First you have the recall costs of eleven million cars needing either a software upgrade that will allow them to perform as advertised with low emissions (and incredibly crappy fuel consumption and driving performance) or a more likely fix involving a urea-based engine upgrade. That will cost about £4,000 per car. So that’s £44bn accounted for. Gulp.

Now let’s move to legal liabilities. The VW company knowingly committed fraud when it sold those 11 million “clean diesel” cars when they were no such thing. The value and resale of those cars has now been significantly diminished and customers will expect compensation. Over a hundred class action law suits have already been filed and many are aiming at the £3,000 premium that customers paid for the clean diesel technology in their new car. The liabilities also stretch to VW dealerships that are looking at a bleak future and compensation from VW as their route to survival. Let’s assume a global liability of £25bn.

Next up are the pollution liabilities that VW face. Houston, Texas was the first city to sue VW for $100m (£66m) citing the pollution in and around its metro area. Other cities will follow suit and so they should. VW cars have been pumping out up to forty times more Nitrogen Oxide (NOx) than they were supposed to. That equates to around 200,000 tonnes of the stuff each year or the equivalent of 20 coal-fired power stations driving up and down the motorway. NOx is nasty stuff and, if we use the data from the Environmental Protection Agency (EPA) , could potentially leave VW open to claims it contributed to between 74 and 404 premature deaths each year. Let’s agree on 200 and multiply it by five for each of the years these fraudulent, over-polluting cars operated. BP paid out around £5m per fatality caused by the Gulf of Mexico disaster, based on 1000 fatalities VW could be looking at a bill for £5bn.

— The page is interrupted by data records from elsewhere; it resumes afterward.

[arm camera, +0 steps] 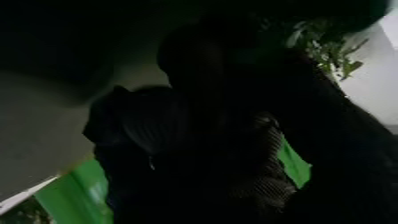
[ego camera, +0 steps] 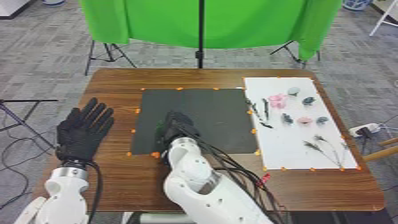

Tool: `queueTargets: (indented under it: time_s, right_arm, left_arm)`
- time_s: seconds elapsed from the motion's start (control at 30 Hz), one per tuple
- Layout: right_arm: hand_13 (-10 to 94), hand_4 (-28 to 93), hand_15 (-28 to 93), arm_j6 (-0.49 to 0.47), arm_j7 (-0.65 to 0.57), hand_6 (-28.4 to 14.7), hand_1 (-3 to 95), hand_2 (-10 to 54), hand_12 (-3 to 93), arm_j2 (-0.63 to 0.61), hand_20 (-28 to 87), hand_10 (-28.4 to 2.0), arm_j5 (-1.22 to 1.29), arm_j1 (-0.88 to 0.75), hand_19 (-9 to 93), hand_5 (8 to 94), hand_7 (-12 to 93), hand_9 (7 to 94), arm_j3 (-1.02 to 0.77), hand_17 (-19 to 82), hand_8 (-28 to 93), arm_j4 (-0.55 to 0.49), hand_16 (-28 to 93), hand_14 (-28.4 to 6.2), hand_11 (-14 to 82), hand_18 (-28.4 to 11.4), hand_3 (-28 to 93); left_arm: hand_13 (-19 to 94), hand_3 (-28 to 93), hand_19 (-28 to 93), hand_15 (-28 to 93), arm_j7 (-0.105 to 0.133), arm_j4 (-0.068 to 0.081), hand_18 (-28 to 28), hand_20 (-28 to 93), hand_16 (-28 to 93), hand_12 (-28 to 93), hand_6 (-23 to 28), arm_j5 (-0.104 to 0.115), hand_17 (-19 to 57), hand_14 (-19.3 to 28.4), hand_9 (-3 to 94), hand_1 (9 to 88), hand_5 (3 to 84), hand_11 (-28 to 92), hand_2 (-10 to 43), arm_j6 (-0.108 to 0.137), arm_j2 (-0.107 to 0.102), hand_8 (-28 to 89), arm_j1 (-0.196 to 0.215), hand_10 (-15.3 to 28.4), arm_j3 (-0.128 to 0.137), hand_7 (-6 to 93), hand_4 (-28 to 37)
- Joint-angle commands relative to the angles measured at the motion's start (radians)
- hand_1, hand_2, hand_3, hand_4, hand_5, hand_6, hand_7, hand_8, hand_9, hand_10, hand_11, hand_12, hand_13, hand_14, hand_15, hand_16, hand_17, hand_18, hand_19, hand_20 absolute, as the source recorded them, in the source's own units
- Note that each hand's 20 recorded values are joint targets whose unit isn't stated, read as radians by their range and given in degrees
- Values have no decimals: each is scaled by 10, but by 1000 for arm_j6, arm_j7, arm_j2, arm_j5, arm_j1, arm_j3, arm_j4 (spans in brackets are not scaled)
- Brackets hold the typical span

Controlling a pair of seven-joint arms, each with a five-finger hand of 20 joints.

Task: Arrange flowers

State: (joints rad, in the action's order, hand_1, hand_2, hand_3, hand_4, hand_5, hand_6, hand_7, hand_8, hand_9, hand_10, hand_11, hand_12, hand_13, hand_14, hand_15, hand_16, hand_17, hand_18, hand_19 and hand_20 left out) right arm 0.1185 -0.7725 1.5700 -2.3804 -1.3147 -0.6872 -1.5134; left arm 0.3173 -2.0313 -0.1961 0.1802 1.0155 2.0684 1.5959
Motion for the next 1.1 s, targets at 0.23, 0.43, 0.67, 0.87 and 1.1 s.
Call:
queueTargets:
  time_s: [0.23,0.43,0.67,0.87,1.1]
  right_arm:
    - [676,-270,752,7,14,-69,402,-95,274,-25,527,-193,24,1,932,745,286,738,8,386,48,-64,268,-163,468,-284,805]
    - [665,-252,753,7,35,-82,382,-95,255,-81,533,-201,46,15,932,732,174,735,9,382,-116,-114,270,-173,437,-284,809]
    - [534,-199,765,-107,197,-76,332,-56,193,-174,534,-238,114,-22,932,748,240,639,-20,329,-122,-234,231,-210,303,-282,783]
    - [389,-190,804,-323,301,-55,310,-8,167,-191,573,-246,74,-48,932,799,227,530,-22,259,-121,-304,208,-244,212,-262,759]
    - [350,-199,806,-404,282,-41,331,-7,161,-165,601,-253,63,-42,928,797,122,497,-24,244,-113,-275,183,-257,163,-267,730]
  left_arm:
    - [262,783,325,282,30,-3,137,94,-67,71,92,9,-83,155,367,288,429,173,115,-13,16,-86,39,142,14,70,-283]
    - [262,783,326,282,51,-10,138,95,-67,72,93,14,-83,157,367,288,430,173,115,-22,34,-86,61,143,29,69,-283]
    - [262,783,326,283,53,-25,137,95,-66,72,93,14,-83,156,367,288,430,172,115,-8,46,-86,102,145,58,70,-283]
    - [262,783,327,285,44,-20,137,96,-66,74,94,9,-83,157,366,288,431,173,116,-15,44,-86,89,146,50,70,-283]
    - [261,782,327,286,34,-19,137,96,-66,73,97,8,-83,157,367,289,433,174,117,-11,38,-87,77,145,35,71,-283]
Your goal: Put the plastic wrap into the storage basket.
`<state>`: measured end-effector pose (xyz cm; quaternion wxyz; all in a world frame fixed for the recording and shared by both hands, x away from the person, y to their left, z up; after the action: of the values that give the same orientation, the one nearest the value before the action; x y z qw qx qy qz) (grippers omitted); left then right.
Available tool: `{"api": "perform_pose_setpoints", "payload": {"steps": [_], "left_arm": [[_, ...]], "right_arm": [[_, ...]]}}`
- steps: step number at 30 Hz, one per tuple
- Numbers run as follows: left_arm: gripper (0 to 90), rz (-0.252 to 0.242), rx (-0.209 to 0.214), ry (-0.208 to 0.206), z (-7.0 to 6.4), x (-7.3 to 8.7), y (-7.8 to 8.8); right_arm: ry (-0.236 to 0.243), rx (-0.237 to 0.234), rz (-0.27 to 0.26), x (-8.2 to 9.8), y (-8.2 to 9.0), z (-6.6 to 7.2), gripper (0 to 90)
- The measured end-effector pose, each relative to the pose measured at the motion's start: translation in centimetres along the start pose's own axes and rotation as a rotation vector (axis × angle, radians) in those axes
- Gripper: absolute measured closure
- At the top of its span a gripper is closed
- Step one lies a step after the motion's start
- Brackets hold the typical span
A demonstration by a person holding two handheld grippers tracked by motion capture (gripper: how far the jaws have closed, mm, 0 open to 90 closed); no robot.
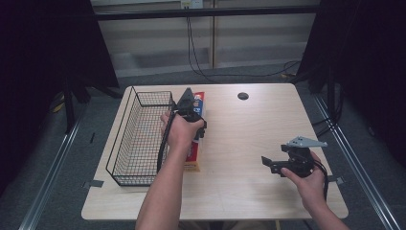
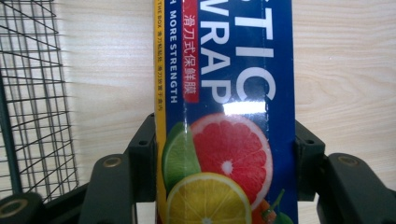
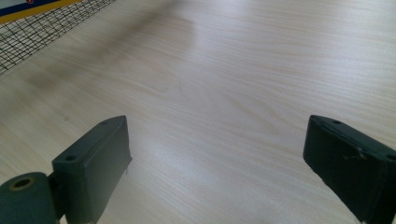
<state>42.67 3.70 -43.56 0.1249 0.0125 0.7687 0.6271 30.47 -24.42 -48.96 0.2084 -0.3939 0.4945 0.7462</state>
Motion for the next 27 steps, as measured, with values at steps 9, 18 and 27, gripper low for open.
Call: {"api": "perform_pose_setpoints", "payload": {"steps": [9,18,27], "left_arm": [[43.2,-0.009,-0.004,-0.006,0.5,0.0,1.0],[43.3,-0.02,-0.017,-0.006,1.1,0.1,2.3],[43.3,-0.027,-0.024,-0.017,1.5,0.2,3.7]], "right_arm": [[0.006,-0.004,-0.008,-0.1,0.0,0.0,7.2],[0.007,-0.006,-0.016,-0.2,0.0,0.2,7.0],[0.009,-0.01,-0.016,-0.2,0.0,0.2,6.9]]}}
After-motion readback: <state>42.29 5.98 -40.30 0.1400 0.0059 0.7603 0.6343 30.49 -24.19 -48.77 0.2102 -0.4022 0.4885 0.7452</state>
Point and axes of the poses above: each handheld gripper's, and its own axes: y roughly backward along the jaws, x roughly out of its underside, z roughly to its left, the point moved 6 cm from there along -y, roughly forward along the jaws, and after that the axes turned 5 degrees about -y, right-handed, at the moved point
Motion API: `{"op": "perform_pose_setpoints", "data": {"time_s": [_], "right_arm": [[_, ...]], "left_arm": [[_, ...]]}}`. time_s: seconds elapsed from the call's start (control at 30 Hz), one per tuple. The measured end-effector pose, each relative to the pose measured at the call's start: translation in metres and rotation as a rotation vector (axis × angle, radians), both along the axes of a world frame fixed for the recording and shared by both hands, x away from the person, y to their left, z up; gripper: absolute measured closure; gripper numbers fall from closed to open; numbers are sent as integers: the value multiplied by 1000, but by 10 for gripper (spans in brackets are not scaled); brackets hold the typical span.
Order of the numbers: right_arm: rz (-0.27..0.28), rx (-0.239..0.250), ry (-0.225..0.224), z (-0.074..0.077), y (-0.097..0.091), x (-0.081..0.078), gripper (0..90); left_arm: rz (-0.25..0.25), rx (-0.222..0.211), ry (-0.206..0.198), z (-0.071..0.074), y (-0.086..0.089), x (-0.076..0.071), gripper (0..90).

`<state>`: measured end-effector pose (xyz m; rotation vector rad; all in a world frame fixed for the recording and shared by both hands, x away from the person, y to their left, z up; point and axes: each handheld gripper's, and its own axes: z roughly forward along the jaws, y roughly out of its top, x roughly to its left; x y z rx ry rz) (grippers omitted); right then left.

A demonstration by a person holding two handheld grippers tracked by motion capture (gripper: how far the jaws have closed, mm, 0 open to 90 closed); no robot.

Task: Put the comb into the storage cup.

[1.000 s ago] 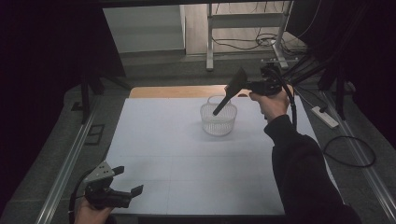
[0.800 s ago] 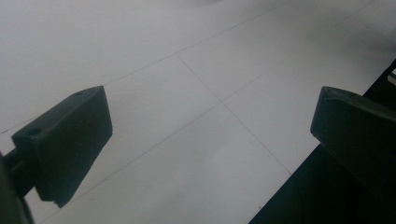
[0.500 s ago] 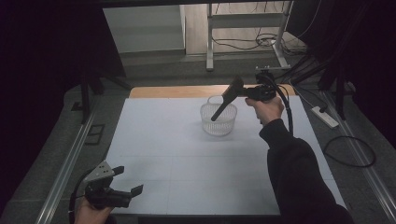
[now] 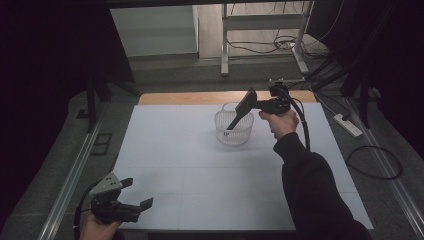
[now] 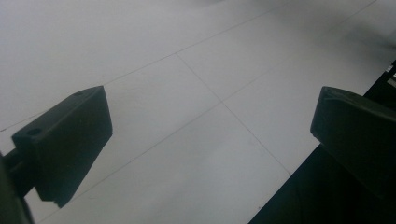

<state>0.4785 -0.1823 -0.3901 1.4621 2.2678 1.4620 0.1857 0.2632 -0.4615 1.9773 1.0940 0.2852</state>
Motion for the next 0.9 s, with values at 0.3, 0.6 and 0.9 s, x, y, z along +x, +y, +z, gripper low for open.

Next we have all the fines that VW are liable for. The US environmental protection agency has already announced that VW could be penalised by up to $18bn (£12bn) for fraudulently cheating their emission tests. The European Union and major Asian countries are likely to follow suit and that’s just the fines for emissions testing, don’t forget the potential penalties for false advertising and fraudulent corporate practice. Expect global fines totalling £25bn.

I make that £100bn. The VW group is currently worth £50 billion. They don’t have time to worry about brand or reputation, that is small potatoes. This is about corporate survival or, as their new Chairman Hans Dieter Poetsch describes it, avoiding “an existence–threatening crisis for the company”.

Of course my numbers are very, very loose. But you get the idea. And I’m not even going to mention the enormous organisational costs involved in handling all this legislative activity for the next five years or the opportunity costs that VW will experience as money that should have been channeled into new product development is diverted to cover the costs of the various international court cases.

Yes, VW’s brand and reputation are important. Yes, they have been severely damaged by the diesel scandal. But that is not the problem. The problem is staying alive long enough to be able to worry about reputation five years from now.